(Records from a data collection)
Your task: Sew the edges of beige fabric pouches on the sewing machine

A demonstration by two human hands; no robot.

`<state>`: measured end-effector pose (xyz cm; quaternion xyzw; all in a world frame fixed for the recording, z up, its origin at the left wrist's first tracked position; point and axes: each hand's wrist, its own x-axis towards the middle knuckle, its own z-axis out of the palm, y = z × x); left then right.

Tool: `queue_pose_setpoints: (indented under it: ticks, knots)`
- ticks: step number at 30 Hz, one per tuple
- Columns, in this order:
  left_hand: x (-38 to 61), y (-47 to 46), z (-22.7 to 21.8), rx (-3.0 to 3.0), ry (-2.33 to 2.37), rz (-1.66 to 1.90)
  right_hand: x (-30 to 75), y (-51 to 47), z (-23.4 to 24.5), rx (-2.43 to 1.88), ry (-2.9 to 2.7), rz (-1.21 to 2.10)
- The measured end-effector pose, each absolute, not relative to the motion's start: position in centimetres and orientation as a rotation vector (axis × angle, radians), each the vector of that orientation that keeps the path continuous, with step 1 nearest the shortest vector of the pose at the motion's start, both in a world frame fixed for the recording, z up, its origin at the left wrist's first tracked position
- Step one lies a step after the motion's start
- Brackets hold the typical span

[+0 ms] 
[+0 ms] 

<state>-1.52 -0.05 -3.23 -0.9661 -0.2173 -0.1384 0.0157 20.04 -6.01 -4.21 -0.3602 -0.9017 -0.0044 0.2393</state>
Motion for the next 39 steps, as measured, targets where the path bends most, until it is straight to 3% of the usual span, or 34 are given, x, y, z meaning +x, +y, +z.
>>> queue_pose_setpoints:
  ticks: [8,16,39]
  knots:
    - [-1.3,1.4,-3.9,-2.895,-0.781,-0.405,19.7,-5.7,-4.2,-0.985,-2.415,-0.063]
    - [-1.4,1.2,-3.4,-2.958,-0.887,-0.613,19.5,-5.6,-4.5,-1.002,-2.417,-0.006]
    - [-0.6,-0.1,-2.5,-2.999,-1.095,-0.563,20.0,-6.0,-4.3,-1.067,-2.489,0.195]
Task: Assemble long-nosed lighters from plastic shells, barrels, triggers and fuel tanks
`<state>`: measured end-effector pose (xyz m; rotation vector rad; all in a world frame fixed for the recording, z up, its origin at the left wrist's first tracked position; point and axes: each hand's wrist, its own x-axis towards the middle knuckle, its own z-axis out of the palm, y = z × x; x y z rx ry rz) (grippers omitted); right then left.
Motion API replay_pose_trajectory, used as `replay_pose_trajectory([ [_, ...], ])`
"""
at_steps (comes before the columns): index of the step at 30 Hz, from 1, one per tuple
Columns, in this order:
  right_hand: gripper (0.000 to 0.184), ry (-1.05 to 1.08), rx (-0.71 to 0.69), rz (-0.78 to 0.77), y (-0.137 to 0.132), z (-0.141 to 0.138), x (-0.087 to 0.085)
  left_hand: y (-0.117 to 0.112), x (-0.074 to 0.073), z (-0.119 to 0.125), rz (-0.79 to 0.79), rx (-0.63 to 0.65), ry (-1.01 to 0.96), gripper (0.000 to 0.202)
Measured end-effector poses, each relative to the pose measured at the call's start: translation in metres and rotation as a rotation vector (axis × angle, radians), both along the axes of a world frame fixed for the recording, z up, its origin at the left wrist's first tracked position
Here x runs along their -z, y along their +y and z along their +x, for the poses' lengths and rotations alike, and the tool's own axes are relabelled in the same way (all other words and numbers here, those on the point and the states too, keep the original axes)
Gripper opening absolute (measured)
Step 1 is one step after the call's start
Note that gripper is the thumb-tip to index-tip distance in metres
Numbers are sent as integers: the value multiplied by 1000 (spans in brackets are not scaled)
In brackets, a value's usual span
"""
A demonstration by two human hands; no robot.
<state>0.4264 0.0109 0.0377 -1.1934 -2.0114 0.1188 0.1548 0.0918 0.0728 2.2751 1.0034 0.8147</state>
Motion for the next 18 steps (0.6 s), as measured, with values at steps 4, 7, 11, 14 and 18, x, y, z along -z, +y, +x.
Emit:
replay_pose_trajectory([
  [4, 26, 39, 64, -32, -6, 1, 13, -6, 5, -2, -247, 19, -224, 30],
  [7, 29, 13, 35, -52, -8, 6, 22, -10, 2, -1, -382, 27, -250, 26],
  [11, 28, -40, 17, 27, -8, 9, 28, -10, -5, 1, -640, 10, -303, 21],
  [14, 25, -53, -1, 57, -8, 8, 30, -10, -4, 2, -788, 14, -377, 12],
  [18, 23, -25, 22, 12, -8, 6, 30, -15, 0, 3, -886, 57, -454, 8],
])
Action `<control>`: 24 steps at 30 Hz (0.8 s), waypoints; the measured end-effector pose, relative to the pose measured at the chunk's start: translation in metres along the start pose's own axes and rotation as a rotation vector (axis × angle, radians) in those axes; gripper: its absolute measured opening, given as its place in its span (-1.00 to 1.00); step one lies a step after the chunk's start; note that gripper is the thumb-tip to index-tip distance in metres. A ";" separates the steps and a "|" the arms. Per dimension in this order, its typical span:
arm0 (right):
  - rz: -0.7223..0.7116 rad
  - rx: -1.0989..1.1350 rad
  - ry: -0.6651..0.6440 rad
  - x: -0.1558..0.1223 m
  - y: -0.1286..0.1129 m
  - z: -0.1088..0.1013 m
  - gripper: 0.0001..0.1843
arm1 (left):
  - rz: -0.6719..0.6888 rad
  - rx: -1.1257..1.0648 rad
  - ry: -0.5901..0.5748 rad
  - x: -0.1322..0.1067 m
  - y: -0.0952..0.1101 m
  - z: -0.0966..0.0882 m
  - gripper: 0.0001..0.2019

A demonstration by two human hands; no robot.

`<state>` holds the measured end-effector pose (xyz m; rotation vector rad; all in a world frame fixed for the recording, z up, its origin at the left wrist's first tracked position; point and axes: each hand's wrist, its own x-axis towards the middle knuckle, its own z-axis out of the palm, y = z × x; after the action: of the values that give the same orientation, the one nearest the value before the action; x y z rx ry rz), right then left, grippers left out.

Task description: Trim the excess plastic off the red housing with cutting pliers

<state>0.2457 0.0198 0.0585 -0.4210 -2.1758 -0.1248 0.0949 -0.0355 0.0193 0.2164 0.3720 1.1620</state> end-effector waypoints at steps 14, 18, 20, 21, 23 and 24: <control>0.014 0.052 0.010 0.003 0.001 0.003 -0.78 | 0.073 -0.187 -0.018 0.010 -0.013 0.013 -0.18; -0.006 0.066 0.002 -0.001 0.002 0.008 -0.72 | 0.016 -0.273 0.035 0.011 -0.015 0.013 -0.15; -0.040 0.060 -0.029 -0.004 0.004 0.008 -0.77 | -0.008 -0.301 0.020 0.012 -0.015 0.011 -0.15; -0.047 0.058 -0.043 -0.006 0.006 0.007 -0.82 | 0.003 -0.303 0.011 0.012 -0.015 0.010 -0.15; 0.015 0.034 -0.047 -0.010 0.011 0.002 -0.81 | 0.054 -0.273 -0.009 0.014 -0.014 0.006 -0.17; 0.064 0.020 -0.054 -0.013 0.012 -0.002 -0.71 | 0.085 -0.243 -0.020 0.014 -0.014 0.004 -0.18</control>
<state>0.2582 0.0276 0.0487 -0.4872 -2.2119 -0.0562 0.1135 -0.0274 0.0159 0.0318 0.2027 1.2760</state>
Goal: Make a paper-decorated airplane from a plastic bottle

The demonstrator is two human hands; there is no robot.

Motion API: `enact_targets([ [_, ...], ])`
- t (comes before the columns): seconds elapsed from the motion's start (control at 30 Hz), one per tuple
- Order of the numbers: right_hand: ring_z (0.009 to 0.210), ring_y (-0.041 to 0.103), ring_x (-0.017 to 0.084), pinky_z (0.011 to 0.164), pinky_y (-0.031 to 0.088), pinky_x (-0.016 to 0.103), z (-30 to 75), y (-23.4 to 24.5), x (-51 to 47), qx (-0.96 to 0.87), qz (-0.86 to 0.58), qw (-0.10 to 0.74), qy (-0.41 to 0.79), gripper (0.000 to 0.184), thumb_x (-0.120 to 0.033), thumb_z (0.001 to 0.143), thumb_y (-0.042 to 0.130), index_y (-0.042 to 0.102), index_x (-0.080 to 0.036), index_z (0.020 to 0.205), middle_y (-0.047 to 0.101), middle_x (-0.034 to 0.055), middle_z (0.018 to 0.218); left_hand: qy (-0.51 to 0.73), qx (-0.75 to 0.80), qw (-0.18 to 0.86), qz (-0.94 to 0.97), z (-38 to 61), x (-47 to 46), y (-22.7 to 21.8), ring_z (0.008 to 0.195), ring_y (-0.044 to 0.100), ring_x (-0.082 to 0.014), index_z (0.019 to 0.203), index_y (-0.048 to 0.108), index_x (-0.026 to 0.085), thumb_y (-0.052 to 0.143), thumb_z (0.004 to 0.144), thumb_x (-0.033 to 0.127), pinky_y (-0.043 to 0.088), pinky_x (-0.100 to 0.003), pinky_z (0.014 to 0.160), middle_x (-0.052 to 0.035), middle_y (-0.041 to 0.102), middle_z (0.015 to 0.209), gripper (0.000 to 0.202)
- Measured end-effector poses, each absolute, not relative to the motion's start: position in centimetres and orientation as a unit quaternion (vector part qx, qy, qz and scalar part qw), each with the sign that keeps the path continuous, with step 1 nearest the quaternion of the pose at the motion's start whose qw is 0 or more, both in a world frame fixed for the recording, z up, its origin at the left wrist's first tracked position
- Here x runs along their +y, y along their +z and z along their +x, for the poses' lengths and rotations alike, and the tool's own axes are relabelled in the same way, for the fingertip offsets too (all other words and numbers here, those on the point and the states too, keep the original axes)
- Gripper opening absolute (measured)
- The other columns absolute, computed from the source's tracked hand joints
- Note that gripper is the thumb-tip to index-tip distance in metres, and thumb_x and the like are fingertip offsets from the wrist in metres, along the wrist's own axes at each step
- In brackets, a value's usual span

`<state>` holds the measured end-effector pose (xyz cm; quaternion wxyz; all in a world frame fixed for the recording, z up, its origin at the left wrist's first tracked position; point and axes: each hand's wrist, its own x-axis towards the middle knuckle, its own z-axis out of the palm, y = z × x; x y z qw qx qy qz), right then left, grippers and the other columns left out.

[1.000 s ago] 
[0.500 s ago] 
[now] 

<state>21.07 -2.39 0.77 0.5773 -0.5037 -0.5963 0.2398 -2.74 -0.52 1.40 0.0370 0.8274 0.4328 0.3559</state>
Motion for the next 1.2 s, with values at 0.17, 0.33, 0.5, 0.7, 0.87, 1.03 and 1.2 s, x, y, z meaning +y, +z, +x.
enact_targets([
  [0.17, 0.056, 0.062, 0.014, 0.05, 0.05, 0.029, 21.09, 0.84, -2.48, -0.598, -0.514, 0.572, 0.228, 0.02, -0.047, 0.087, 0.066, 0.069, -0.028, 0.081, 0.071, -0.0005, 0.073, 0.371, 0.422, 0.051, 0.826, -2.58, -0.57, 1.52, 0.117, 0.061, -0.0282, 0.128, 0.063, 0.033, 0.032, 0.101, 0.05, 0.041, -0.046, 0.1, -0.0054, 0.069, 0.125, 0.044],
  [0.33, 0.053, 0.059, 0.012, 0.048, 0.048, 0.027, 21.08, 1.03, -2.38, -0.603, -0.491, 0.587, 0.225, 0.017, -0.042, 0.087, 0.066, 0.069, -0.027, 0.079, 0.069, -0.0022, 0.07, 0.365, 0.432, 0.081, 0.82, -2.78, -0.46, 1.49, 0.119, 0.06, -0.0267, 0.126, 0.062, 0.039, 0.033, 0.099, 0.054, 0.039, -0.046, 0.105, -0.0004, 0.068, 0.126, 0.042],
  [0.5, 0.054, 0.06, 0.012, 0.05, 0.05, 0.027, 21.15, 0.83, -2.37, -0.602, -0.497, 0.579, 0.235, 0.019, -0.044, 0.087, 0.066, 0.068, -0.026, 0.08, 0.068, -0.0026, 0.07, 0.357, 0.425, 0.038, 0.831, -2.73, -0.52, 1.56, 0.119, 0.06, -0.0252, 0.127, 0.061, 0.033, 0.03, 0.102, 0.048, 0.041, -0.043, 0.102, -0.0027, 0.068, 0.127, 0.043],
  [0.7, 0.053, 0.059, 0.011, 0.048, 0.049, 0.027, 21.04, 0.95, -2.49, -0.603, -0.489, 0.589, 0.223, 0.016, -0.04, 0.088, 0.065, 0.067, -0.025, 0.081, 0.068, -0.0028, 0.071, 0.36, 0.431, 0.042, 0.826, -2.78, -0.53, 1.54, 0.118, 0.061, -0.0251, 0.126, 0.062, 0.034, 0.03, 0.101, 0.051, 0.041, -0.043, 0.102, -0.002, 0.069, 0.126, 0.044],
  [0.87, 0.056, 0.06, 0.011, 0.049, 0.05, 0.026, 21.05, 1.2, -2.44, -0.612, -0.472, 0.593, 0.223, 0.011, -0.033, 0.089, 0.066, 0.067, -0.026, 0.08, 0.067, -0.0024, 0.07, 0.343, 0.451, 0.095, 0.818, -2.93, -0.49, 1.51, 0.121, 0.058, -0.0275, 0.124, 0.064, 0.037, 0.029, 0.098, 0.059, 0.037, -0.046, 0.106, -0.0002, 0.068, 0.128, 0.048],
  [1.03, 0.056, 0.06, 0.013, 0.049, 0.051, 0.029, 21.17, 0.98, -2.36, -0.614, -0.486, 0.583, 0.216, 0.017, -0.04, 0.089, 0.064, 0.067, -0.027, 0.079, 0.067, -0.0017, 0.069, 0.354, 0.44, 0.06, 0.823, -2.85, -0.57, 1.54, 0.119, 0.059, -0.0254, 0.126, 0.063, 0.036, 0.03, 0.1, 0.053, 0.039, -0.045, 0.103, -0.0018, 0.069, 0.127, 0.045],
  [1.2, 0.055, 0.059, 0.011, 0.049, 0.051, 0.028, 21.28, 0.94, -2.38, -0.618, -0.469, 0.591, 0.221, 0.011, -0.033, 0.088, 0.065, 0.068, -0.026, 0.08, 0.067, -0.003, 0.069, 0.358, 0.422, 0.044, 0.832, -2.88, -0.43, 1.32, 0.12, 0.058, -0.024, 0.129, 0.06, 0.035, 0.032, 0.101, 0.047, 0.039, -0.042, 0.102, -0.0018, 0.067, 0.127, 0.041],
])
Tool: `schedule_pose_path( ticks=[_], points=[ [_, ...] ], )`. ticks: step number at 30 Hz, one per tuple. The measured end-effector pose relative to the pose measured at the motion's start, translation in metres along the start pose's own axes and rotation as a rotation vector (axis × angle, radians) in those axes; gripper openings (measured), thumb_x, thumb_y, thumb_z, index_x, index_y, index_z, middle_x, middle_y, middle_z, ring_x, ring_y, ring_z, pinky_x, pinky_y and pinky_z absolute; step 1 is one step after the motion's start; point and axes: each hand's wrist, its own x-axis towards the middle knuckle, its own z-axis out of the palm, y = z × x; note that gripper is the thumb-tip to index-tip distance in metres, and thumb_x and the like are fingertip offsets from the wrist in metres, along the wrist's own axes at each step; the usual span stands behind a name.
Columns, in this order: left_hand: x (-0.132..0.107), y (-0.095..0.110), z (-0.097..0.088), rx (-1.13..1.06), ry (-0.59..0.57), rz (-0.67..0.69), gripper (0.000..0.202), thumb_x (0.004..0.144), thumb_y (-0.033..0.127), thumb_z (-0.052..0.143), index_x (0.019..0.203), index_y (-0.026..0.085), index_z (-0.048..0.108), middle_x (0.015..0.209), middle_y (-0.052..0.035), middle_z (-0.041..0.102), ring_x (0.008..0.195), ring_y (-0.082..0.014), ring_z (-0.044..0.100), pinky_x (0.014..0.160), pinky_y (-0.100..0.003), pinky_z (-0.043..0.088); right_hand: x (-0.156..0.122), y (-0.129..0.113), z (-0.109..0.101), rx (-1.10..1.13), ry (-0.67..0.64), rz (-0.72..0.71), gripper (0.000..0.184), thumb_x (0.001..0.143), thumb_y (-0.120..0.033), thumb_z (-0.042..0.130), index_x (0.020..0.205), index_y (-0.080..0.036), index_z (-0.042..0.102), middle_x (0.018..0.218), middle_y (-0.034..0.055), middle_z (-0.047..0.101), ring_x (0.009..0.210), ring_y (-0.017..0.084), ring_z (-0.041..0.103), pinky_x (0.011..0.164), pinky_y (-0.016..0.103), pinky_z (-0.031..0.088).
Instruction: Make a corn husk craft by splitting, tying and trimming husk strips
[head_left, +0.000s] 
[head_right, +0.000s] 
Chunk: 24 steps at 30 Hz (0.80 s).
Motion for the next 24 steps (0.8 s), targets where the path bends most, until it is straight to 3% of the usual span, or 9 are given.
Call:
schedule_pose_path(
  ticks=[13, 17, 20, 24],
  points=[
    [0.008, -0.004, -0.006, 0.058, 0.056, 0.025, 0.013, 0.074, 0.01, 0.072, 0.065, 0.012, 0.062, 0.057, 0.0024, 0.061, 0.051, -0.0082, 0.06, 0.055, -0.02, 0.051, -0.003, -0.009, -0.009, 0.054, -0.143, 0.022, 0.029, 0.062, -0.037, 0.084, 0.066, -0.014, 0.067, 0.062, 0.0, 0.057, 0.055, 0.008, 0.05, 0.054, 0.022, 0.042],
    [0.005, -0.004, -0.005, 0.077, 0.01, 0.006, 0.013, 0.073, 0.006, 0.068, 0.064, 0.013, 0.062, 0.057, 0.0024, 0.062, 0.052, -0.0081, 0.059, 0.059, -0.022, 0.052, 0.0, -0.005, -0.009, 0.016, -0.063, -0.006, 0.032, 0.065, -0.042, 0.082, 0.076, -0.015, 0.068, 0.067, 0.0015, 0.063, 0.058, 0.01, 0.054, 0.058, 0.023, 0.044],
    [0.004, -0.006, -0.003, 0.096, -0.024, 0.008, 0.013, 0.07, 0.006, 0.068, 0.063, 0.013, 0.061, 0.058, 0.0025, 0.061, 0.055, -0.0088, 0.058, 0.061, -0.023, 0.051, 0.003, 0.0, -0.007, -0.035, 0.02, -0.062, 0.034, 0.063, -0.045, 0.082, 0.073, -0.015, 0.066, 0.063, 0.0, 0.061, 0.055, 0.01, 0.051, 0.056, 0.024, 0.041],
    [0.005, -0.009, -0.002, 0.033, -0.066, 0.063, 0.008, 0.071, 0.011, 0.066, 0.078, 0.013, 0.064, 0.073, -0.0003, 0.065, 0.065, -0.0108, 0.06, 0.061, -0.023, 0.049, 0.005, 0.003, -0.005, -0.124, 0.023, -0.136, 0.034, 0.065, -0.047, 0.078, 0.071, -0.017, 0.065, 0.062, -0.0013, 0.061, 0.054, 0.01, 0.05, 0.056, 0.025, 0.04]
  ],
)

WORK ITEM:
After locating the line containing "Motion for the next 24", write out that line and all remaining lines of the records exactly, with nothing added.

RESULT:
Motion for the next 24 steps (0.8 s), targets where the path bends most, until it is straight to 3% of the usual span, or 9 are given.
Call:
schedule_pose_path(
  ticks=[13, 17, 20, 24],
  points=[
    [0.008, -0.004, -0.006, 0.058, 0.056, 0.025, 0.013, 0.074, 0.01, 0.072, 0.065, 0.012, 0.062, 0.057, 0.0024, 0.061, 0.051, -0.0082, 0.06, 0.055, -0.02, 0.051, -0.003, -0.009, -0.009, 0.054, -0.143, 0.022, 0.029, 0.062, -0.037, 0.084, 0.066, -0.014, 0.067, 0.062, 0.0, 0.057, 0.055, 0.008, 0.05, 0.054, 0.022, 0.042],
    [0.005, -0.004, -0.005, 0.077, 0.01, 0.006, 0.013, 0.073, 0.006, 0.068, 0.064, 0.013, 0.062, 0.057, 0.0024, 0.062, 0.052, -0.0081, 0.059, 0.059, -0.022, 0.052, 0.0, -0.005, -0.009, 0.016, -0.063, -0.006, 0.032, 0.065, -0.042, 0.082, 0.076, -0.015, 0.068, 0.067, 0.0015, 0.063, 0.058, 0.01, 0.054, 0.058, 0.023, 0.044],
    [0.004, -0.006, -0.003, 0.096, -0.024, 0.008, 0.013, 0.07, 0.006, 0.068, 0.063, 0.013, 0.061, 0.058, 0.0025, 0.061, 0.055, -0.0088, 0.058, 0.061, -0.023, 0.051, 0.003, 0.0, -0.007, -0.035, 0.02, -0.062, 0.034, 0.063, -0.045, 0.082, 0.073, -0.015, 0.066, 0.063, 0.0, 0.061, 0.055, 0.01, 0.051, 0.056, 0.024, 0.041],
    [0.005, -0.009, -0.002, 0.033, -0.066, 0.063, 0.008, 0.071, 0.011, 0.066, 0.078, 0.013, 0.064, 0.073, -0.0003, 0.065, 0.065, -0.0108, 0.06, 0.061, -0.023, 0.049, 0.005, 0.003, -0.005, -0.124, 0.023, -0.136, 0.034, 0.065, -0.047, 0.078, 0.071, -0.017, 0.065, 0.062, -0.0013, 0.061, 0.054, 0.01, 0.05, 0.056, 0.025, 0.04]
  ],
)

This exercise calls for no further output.